Dean has aimed considerable ire at the Republican Party, which he believe has lost its collective conscience as it’s followed the lead of what he calls “authoritarian conservatives.” The rank-and-file, Dean says, “blindly follow the leaders. They do what they’re told. They don’t question it. Everything is black and white, and whatever the leaders say it should be, the followers comply with unquestioned enthusiasm, and it’s a pretty spooky group.

“They are still showing strong support for the kind of ugly incivility that McCain has made a hallmark of his campaign without rejecting it,” he adds. “That’s about 43 percent of the population right now that is supporting McCain, so there’s a large group out there that has a high tolerance for this kind of behavior.”

Dean says that social scientists have told him that about 23 percent U.S citizens prefer authoritarian rule.
The next president will have a real mess on his hands, points out Dean, an independent. “I don’t think the Republican Party, with their core constituency being so anti-government, is in a position to govern, and they can’t correct the problems. John McCain and his followers are philosophically incapable of really doing the regulation necessary to bring the markets back in line. Their neoconservative foreign policy is just asking for more trouble.”

That’s all pretty serious stuff. So, what about that mention on Dean’s Wikipedia page about Brad Pitt playing him in an upcoming movie?

“It’s an Internet myth,” Dean says. “When I tried to run it down, we could find no such film in the works.” He adds that the Pitt information is about as accurate as the Wikipedia page on Dean is overall.

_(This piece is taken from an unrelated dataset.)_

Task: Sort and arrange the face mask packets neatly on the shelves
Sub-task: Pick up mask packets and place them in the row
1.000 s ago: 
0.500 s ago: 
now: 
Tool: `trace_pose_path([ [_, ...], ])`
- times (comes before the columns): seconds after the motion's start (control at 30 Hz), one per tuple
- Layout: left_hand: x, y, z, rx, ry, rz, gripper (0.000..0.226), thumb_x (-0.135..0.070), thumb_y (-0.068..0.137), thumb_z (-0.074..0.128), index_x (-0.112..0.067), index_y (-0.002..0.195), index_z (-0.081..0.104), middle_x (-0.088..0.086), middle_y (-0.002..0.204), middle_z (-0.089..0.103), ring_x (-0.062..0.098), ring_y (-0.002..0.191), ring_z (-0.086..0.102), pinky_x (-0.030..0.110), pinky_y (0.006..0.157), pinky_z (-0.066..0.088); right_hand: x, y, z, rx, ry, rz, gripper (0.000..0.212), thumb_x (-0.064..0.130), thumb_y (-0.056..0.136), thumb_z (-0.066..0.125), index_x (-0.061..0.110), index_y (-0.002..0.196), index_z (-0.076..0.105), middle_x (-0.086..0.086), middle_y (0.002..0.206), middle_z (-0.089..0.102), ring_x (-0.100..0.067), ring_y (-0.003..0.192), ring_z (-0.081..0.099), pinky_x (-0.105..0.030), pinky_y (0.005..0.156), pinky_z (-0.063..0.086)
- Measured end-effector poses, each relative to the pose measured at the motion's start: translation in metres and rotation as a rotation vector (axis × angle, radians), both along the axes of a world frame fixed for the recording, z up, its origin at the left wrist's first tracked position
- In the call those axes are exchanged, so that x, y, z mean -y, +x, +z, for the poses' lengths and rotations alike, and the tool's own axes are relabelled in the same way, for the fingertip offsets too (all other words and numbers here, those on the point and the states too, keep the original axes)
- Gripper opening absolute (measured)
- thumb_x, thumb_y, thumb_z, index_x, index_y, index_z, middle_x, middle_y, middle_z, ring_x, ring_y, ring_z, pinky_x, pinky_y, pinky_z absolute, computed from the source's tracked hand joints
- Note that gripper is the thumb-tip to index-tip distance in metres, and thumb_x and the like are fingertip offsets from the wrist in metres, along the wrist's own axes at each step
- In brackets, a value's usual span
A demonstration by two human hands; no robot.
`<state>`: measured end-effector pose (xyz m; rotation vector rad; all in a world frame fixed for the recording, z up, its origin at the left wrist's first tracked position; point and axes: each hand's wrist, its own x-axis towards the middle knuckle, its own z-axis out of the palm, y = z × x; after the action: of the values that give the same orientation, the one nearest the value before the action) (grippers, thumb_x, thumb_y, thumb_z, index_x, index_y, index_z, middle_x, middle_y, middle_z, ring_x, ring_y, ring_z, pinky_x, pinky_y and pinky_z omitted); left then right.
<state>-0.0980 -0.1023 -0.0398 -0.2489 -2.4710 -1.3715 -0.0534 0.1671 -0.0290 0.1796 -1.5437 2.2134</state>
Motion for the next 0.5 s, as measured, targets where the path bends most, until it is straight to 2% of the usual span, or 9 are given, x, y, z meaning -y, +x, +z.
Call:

“It constantly changes, and it’s never very accurate. I’ve never tried to change it because I’m just kind of curious to see if Wikipedia works, and it doesn’t.”    

 

For the full interview with Dean, click here.


The ACLU panel discussion, “Civil Liberties Under Fire: Election 2008,” begins at 7 p.m. Thursday, Oct. 30, at the Birch North Park Theatre, 2891 University Ave. A no-host happy hour, from 5 to 6:30 p.m. at Hawthorn’s, next door to the theater, will precede the event.